* [Task objective] Nothing outside the range is to be copied. From the entries below, reproduce exactly the lines starting at the one with "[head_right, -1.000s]" and ending at the one with "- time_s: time", without pictures.

══ Records for the exercise

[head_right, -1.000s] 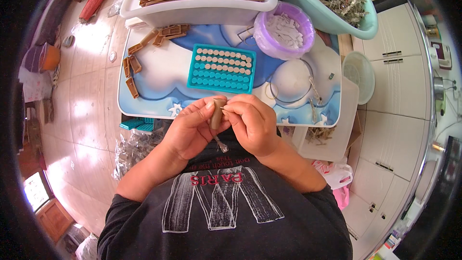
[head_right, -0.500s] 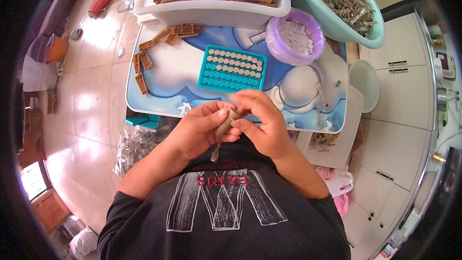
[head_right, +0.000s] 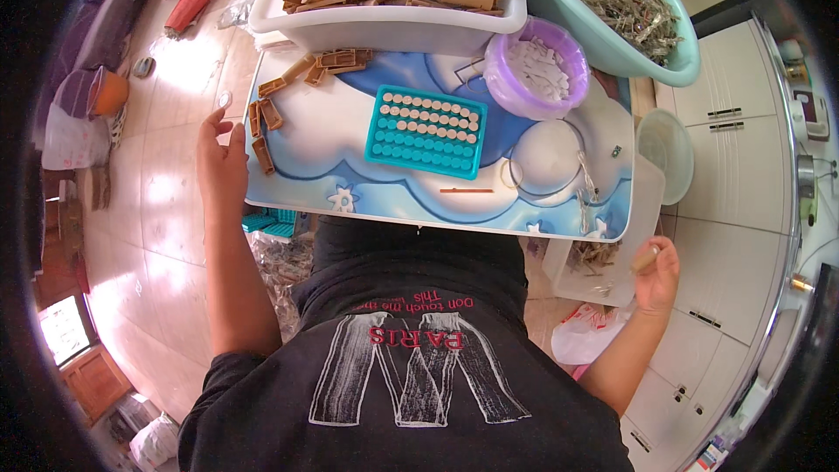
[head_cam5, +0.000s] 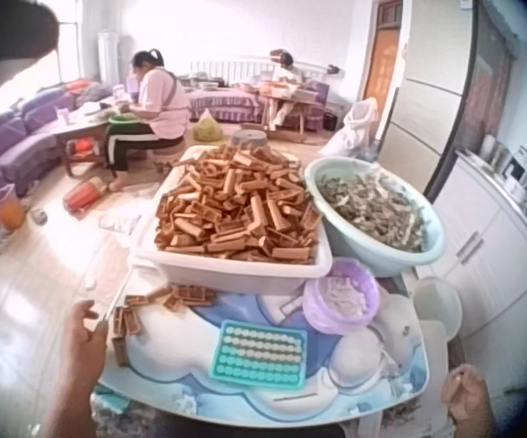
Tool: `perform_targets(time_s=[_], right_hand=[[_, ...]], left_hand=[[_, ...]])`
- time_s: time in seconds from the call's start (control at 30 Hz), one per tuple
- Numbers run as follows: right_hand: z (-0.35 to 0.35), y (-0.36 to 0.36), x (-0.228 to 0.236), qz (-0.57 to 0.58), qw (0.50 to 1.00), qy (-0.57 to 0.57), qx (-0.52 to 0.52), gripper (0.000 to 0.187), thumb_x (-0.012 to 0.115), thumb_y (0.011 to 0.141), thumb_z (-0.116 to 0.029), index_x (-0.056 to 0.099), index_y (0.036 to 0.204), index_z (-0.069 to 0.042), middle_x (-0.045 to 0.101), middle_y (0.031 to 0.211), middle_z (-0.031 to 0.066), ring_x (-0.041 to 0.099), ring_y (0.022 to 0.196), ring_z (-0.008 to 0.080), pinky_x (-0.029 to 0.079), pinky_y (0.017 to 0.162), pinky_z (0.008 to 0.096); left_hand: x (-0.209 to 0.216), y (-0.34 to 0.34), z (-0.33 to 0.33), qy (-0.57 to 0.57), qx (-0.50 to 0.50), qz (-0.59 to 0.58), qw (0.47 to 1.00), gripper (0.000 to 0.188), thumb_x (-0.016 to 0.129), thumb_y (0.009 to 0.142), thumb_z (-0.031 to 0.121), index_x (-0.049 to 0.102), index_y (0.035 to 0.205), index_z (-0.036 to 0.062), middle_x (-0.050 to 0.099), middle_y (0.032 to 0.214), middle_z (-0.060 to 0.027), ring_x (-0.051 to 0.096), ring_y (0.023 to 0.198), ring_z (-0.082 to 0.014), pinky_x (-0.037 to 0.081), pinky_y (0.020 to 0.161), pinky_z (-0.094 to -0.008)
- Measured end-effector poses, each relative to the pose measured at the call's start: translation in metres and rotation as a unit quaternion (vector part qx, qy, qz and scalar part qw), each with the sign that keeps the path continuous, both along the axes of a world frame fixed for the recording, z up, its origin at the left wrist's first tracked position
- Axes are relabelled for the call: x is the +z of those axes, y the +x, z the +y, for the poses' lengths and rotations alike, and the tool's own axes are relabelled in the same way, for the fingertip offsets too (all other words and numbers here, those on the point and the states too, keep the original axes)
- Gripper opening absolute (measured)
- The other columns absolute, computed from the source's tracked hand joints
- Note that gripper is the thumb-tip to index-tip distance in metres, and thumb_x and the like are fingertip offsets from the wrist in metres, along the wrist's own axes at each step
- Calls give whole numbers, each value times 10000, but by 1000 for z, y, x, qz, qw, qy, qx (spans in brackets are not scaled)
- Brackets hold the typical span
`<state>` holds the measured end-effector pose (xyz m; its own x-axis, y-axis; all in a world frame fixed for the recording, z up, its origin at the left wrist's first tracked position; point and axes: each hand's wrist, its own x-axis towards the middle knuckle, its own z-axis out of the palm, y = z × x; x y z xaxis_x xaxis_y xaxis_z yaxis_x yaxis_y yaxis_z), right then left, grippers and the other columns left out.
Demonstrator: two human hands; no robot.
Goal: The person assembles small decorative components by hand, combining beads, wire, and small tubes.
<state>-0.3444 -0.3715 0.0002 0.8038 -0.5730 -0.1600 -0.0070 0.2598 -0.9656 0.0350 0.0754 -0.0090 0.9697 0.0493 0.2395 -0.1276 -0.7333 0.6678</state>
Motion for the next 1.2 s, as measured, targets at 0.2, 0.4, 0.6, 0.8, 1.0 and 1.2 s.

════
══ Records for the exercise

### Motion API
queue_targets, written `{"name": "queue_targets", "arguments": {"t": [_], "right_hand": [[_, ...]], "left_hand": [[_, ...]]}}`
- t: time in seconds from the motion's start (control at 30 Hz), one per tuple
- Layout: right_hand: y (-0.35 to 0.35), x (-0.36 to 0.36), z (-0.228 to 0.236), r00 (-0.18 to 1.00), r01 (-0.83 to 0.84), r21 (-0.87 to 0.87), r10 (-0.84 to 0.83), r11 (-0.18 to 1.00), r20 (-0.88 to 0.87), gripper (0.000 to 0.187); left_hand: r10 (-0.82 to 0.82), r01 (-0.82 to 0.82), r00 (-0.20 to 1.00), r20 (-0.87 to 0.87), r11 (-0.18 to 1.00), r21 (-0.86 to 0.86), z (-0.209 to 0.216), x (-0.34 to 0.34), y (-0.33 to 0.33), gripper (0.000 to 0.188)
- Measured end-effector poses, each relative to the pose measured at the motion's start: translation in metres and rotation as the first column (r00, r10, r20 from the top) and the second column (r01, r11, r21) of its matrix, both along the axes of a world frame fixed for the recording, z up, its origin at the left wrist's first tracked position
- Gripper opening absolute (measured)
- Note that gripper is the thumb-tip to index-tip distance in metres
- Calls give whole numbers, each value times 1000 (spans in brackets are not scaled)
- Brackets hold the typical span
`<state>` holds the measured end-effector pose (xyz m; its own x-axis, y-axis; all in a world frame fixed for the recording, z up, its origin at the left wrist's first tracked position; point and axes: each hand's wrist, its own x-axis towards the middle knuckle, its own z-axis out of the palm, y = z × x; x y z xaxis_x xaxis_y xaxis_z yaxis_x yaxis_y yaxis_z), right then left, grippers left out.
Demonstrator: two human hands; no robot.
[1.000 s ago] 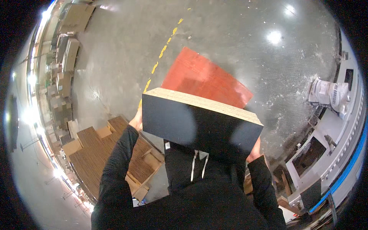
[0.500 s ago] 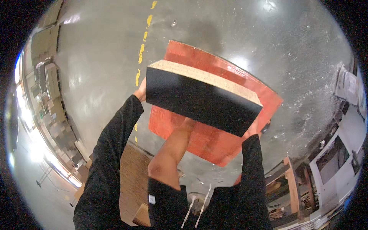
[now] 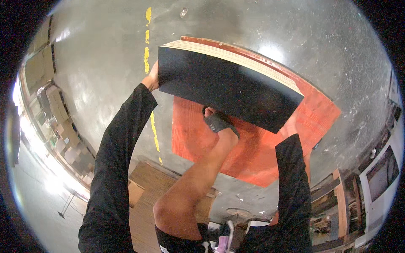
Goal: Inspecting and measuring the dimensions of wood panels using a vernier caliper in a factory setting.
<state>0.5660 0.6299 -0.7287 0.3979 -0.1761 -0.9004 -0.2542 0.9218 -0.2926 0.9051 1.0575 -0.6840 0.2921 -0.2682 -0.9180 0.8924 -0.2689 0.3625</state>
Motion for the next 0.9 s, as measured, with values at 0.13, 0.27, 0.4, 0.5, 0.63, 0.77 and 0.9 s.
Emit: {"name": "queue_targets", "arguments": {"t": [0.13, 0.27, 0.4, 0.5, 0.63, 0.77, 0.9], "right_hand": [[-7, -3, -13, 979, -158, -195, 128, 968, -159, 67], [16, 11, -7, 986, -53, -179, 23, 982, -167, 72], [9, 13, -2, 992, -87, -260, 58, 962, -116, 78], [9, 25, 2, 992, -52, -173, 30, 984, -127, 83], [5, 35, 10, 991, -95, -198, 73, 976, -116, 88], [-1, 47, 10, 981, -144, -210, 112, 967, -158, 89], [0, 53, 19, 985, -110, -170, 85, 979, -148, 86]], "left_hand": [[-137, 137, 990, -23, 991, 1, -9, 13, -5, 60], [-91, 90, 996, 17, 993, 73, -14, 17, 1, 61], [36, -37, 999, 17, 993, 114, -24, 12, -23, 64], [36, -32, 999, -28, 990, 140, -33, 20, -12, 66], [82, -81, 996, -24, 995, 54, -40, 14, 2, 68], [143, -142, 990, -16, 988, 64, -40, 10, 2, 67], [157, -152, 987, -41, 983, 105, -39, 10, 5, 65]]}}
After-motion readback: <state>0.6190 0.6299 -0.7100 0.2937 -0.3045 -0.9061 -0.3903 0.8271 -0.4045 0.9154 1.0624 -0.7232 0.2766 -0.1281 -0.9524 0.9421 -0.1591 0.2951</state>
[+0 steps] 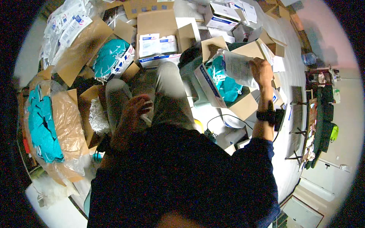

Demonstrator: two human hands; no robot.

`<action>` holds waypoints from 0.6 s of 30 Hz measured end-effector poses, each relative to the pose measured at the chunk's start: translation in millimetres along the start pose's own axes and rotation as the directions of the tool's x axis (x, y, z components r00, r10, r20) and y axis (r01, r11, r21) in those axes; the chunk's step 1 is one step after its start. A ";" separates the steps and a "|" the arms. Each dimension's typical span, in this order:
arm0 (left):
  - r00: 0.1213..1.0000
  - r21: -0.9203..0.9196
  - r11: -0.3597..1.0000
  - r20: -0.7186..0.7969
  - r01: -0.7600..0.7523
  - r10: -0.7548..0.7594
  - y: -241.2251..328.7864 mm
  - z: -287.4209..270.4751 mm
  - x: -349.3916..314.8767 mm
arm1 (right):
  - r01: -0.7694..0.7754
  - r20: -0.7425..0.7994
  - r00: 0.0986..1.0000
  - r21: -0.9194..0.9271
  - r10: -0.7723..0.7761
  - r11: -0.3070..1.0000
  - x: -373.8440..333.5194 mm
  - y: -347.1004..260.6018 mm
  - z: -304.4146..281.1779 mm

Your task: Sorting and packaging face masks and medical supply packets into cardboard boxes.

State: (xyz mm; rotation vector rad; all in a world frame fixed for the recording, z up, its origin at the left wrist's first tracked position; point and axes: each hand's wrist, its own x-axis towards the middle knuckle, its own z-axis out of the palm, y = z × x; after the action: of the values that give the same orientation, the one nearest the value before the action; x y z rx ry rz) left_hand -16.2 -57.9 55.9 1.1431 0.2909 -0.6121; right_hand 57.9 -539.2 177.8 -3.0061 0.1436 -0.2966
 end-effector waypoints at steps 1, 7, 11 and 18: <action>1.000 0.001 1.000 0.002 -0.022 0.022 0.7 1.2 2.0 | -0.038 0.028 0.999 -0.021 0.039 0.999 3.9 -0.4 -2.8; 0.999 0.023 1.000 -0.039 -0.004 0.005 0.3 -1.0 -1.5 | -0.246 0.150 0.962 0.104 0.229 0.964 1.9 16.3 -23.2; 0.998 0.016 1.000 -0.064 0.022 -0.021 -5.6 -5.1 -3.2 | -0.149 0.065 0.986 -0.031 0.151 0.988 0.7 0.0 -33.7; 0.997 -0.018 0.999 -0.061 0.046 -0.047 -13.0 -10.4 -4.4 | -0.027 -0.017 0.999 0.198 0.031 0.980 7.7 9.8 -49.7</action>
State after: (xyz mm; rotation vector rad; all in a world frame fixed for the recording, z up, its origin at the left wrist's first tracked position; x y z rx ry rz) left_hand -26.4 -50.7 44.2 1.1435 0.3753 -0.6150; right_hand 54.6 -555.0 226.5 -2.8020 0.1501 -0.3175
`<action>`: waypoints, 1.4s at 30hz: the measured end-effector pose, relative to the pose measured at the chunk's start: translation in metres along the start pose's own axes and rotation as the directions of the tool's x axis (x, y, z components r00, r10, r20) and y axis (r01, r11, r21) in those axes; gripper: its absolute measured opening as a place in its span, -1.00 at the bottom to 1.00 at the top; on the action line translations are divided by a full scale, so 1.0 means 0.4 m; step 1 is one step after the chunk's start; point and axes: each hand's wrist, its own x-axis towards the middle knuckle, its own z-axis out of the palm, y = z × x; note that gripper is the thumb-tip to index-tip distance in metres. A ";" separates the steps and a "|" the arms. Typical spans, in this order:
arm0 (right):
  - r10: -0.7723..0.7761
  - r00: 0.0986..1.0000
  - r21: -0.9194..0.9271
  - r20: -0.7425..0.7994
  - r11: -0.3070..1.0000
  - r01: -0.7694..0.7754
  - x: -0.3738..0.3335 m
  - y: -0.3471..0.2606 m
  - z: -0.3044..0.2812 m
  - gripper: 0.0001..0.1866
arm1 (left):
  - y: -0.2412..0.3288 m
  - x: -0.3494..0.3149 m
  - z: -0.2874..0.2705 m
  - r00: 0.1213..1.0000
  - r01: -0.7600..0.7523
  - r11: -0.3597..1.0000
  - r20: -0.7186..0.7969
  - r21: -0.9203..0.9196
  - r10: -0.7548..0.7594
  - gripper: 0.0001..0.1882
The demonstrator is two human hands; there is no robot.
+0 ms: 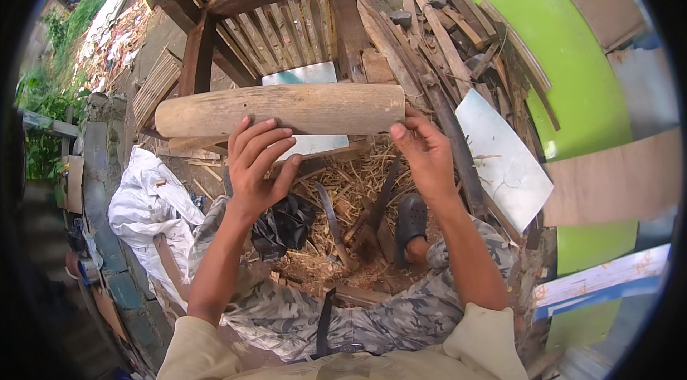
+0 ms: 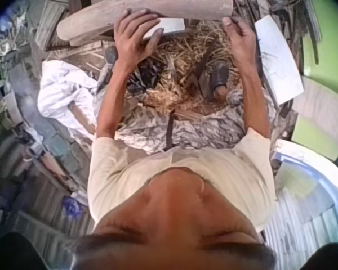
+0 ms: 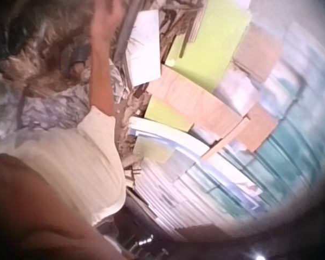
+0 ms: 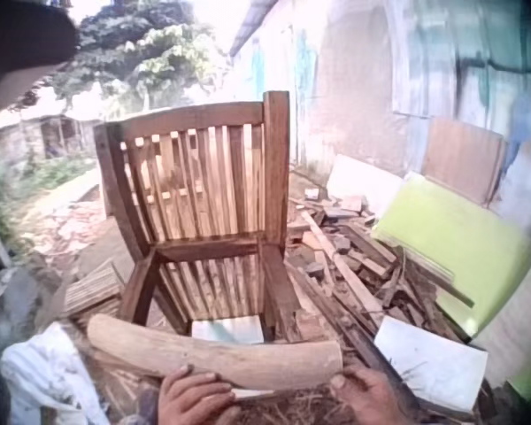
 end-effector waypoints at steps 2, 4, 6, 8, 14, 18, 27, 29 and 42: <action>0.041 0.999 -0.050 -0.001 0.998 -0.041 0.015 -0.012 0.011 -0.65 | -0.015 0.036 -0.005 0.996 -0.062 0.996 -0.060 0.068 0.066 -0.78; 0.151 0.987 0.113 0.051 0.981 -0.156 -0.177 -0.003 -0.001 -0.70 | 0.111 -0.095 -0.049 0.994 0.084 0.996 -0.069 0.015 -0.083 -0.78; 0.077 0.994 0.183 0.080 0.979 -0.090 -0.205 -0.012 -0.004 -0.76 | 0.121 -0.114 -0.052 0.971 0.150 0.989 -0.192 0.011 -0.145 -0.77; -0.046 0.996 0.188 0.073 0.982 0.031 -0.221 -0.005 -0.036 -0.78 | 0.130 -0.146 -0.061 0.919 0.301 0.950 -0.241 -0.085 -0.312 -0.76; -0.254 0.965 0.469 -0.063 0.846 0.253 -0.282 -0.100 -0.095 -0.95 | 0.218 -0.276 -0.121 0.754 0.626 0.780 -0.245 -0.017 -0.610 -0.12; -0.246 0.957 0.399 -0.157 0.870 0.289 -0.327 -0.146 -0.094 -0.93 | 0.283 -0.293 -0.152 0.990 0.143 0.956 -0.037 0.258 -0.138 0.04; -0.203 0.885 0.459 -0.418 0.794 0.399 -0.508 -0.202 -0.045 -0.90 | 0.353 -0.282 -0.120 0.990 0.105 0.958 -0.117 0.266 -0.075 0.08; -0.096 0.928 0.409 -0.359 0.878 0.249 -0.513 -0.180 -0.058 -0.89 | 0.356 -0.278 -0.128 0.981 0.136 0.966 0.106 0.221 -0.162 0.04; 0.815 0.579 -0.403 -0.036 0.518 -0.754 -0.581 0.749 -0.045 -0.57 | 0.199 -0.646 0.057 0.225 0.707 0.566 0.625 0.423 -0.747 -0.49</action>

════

* [Expected answer]
[head_right, -1.000s] 
[head_right, -0.500s] 
[head_right, +0.000s] 
[head_cam5, +0.000s] 
Tool: `perform_targets(time_s=[_], right_hand=[[_, ...]], left_hand=[[_, ...]])`
- time_s: time in seconds from the call's start (control at 30 Hz), one per tuple

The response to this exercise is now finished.